RDC : Kinshasa salue les sanctions américaines contre Joseph Kabila

À travers un communiqué rendu public le 30 avril 2026, le gouvernement de la République démocratique du Congo a officiellement salué les sanctions prises par les États-Unis à l’encontre de l’ancien président Joseph Kabila.
Ces mesures annoncées par l’Office of Foreign Assets Control (OFAC), sont perçues par Kinshasa comme une avancée significative dans la lutte contre l’impunité et pour la défense de la souveraineté nationale.
Le gouvernement congolais estime que cette décision constitue « une étape importante » face à la déstabilisation persistante du pays, notamment dans sa partie orientale. Les autorités congolaises accusent l’ancien chef de l’État d’implication dans l’agression en cours contre la RDC, en lien avec des forces étrangères et des groupes armés actifs dans la région.

Kinshasa rappelle également que la justice congolaise s’est déjà prononcée sur le cas de Joseph Kabila. Selon le communiqué, ce dernier a été condamné pour « des faits d’une extrême gravité », notamment pour trahison, participation à un mouvement insurrectionnel, crimes de guerre et atteinte à la sûreté de l’État. Le gouvernement évoque aussi son rôle présumé dans le soutien apporté à des forces hostiles engagées contre le pays.
Pour les autorités, ces sanctions américaines renforcent les efforts internationaux visant à restaurer la paix et à exiger des comptes aux acteurs impliqués dans l’instabilité de la région des Grands Lacs.
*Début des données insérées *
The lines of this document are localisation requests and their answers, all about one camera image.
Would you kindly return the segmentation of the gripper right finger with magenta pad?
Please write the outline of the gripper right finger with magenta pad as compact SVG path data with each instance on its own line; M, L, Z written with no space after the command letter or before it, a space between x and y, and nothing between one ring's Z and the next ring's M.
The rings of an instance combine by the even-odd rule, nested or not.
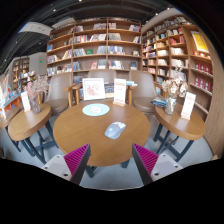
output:
M137 144L132 144L132 155L144 185L148 185L182 169L168 155L158 155Z

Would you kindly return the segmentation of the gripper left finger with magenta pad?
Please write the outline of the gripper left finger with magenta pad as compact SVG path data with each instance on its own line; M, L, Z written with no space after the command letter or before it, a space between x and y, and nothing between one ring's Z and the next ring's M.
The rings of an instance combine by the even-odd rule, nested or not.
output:
M90 155L90 145L85 144L65 156L54 156L42 169L79 185Z

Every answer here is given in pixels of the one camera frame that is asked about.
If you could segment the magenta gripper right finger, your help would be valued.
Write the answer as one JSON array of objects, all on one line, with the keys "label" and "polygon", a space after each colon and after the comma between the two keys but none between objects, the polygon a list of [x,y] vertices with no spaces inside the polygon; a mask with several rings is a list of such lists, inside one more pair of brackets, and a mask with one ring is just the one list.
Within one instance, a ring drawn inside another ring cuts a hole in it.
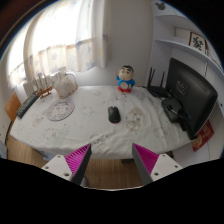
[{"label": "magenta gripper right finger", "polygon": [[182,169],[182,167],[167,154],[158,155],[135,143],[132,144],[132,155],[144,185],[150,184]]}]

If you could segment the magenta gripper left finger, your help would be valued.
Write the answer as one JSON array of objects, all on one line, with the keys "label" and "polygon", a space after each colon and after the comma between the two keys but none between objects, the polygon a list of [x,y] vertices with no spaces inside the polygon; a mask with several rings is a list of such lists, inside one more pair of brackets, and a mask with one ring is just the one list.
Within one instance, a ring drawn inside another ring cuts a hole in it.
[{"label": "magenta gripper left finger", "polygon": [[80,185],[91,154],[91,145],[87,144],[66,156],[56,155],[42,169],[76,185]]}]

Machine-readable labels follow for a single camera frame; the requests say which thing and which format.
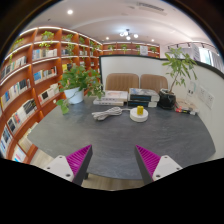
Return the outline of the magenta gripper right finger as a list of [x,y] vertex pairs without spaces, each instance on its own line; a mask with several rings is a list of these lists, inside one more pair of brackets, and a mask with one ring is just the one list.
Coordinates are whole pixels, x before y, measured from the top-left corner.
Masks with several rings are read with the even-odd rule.
[[139,145],[135,146],[135,157],[145,185],[182,169],[168,155],[159,156]]

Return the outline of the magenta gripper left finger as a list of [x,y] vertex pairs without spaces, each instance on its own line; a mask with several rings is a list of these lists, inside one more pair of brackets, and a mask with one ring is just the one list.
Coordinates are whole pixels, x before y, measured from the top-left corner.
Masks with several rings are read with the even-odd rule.
[[87,145],[68,156],[58,155],[45,167],[45,170],[81,186],[92,154],[92,146]]

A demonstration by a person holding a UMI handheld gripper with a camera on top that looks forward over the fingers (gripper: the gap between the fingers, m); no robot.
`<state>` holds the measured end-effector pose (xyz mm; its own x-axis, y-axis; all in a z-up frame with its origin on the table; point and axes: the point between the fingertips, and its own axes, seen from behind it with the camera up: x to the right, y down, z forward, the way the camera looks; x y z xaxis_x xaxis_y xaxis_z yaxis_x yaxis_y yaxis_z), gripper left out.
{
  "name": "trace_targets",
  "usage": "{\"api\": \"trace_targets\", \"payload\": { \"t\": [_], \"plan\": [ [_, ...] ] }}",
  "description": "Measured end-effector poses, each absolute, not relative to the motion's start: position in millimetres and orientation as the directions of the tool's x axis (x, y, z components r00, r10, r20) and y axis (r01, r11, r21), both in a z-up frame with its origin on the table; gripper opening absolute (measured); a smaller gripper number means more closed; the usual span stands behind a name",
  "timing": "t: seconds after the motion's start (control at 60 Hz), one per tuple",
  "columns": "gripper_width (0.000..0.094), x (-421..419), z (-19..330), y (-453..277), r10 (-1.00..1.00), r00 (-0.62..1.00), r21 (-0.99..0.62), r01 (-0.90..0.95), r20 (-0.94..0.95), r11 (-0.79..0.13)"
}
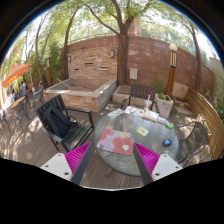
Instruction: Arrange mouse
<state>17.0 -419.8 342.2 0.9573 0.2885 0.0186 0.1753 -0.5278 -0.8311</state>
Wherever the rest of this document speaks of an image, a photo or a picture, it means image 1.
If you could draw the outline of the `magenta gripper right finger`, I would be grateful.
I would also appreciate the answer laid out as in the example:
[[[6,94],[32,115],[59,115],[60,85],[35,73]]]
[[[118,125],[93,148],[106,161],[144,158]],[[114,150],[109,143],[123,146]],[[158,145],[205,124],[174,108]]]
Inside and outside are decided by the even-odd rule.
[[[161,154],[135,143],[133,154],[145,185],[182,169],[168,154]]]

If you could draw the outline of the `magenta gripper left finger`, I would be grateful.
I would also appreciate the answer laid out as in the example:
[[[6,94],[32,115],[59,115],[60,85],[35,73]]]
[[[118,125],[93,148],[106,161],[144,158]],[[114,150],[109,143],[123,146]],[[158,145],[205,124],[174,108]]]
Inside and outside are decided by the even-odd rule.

Elles s’inscrivent également dans une dynamique plus large de respect des engagements internationaux et de lutte contre les violations des droits humains.
Enfin, le gouvernement congolais réaffirme sa détermination à poursuivre les efforts en faveur du rétablissement de la sécurité, de l’autorité de l’État sur l’ensemble du territoire national et d’une paix durable fondée sur la justice et la vérité.